## TASK INSTRUCTIONS
Repeat the whole listing, keeping each line as it is.

+ + + + + + +

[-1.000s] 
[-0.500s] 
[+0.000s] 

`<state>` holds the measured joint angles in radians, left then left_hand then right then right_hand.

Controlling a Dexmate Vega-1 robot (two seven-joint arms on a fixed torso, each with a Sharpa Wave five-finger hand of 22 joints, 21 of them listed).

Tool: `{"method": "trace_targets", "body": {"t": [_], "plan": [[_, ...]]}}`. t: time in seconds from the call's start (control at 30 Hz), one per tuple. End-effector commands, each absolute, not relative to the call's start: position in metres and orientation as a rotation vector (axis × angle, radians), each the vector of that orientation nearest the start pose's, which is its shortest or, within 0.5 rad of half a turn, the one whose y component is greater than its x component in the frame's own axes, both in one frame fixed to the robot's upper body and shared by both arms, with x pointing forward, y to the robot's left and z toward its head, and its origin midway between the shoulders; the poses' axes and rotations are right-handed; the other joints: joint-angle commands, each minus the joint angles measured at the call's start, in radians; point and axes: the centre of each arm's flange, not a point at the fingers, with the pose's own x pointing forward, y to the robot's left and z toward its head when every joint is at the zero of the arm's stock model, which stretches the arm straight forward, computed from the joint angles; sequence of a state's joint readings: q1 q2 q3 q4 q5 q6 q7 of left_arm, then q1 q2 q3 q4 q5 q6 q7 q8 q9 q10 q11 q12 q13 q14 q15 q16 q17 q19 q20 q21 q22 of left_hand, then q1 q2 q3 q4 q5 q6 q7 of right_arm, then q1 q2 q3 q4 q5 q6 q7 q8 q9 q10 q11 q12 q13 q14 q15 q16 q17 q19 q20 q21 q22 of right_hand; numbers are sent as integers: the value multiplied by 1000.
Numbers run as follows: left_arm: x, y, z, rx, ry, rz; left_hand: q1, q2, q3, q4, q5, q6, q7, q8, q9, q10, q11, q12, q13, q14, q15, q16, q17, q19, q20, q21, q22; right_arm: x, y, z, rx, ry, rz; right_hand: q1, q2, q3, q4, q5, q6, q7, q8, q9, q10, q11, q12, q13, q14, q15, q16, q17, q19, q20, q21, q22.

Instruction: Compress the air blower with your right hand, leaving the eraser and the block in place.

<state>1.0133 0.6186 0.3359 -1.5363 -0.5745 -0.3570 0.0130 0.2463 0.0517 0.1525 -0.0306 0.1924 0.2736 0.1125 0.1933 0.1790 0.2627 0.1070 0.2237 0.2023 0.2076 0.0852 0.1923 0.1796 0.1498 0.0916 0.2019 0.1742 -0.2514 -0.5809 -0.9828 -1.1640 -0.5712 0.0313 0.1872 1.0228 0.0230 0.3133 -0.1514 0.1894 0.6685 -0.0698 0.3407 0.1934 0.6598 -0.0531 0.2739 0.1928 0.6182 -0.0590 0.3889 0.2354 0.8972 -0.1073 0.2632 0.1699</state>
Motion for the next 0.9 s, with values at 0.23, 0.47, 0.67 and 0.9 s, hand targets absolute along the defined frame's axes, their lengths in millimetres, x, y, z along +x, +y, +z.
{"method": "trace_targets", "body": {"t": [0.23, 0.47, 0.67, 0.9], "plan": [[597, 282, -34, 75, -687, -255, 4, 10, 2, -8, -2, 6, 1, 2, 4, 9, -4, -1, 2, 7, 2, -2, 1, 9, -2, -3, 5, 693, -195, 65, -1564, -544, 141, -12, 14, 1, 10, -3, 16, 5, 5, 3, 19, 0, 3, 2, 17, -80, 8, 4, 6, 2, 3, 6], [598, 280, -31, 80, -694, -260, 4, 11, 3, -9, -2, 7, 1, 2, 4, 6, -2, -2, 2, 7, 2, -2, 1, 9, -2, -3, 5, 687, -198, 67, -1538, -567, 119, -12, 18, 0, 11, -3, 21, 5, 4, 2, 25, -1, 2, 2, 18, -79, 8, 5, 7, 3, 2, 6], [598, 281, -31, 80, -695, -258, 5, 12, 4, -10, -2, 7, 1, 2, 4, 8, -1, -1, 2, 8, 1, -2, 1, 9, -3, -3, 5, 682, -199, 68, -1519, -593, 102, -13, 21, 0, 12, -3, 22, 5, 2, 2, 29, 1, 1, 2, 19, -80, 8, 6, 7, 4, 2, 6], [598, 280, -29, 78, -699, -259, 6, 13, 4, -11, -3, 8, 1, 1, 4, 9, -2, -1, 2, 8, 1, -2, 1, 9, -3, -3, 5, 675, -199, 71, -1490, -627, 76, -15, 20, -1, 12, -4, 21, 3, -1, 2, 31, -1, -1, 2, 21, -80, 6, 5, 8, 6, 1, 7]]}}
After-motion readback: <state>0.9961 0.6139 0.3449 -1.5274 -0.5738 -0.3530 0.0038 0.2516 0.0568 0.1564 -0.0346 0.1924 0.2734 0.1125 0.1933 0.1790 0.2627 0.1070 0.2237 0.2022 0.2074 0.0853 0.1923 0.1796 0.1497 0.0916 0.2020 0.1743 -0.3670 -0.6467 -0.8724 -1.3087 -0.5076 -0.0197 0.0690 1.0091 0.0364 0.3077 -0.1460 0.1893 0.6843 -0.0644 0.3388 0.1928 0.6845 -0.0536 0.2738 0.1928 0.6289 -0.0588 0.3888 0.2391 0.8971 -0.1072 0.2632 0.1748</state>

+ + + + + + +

## OUTPUT FOR THIS EXERCISE
[-1.000s] 
[-0.500s] 
[+0.000s] 

`<state>` holds the measured joint angles in radians, left then left_hand then right then right_hand.

Controlling a Dexmate Vega-1 robot (two seven-joint arms on a fixed torso, each with a Sharpa Wave five-finger hand of 22 joints, 21 of them listed).

Tool: `{"method": "trace_targets", "body": {"t": [_], "plan": [[_, ...]]}}`. t: time in seconds from the call's start (control at 30 Hz), one per tuple. End-effector commands, each absolute, not relative to the call's start: position in metres and orientation as a rotation vector (axis × angle, radians), each the vector of that orientation nearest the start pose's, which is its shortest or, within 0.5 rad of half a turn, the one whose y component is greater than its x component in the frame's own axes, both in one frame fixed to the robot's upper body and shared by both arms, with x pointing forward, y to the robot's left and z toward its head, and its origin midway between the shoulders; the poses' axes and rotations are right-handed; the other joints: joint-angle commands, each minus the joint angles measured at the call's start, in radians; point and axes: the centre of each arm's flange, not a point at the fingers, with the pose's own x pointing forward, y to the robot's left and z toward its head when every joint is at the zero of the arm's stock model, which stretches the arm straight forward, computed from the joint angles; sequence of a state's joint readings: q1 q2 q3 q4 q5 q6 q7 of left_arm, then q1 q2 q3 q4 q5 q6 q7 q8 q9 q10 q11 q12 q13 q14 q15 q16 q17 q19 q20 q21 q22 of left_hand, then q1 q2 q3 q4 q5 q6 q7 of right_arm, then q1 q2 q3 q4 q5 q6 q7 q8 q9 q10 q11 q12 q13 q14 q15 q16 q17 q19 q20 q21 q22 of right_hand; numbers are sent as integers: the value multiplied by 1000.
Numbers run as follows: left_arm: x, y, z, rx, ry, rz; left_hand: q1, q2, q3, q4, q5, q6, q7, q8, q9, q10, q11, q12, q13, q14, q15, q16, q17, q19, q20, q21, q22; right_arm: x, y, z, rx, ry, rz; right_hand: q1, q2, q3, q4, q5, q6, q7, q8, q9, q10, q11, q12, q13, q14, q15, q16, q17, q19, q20, q21, q22.

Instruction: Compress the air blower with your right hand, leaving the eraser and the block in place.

<state>1.0133 0.6186 0.3359 -1.5363 -0.5745 -0.3570 0.0130 0.2463 0.0517 0.1525 -0.0306 0.1924 0.2736 0.1125 0.1933 0.1790 0.2627 0.1070 0.2237 0.2023 0.2076 0.0852 0.1923 0.1796 0.1498 0.0916 0.2019 0.1742 -0.2514 -0.5809 -0.9828 -1.1640 -0.5712 0.0313 0.1872 1.0228 0.0230 0.3133 -0.1514 0.1894 0.6685 -0.0698 0.3407 0.1934 0.6598 -0.0531 0.2739 0.1928 0.6182 -0.0590 0.3889 0.2354 0.8972 -0.1073 0.2632 0.1699</state>
Motion for the next 0.9 s, with values at 0.23, 0.47, 0.67 and 0.9 s, hand targets absolute along the defined frame's axes, their lengths in millimetres, x, y, z along +x, +y, +z.
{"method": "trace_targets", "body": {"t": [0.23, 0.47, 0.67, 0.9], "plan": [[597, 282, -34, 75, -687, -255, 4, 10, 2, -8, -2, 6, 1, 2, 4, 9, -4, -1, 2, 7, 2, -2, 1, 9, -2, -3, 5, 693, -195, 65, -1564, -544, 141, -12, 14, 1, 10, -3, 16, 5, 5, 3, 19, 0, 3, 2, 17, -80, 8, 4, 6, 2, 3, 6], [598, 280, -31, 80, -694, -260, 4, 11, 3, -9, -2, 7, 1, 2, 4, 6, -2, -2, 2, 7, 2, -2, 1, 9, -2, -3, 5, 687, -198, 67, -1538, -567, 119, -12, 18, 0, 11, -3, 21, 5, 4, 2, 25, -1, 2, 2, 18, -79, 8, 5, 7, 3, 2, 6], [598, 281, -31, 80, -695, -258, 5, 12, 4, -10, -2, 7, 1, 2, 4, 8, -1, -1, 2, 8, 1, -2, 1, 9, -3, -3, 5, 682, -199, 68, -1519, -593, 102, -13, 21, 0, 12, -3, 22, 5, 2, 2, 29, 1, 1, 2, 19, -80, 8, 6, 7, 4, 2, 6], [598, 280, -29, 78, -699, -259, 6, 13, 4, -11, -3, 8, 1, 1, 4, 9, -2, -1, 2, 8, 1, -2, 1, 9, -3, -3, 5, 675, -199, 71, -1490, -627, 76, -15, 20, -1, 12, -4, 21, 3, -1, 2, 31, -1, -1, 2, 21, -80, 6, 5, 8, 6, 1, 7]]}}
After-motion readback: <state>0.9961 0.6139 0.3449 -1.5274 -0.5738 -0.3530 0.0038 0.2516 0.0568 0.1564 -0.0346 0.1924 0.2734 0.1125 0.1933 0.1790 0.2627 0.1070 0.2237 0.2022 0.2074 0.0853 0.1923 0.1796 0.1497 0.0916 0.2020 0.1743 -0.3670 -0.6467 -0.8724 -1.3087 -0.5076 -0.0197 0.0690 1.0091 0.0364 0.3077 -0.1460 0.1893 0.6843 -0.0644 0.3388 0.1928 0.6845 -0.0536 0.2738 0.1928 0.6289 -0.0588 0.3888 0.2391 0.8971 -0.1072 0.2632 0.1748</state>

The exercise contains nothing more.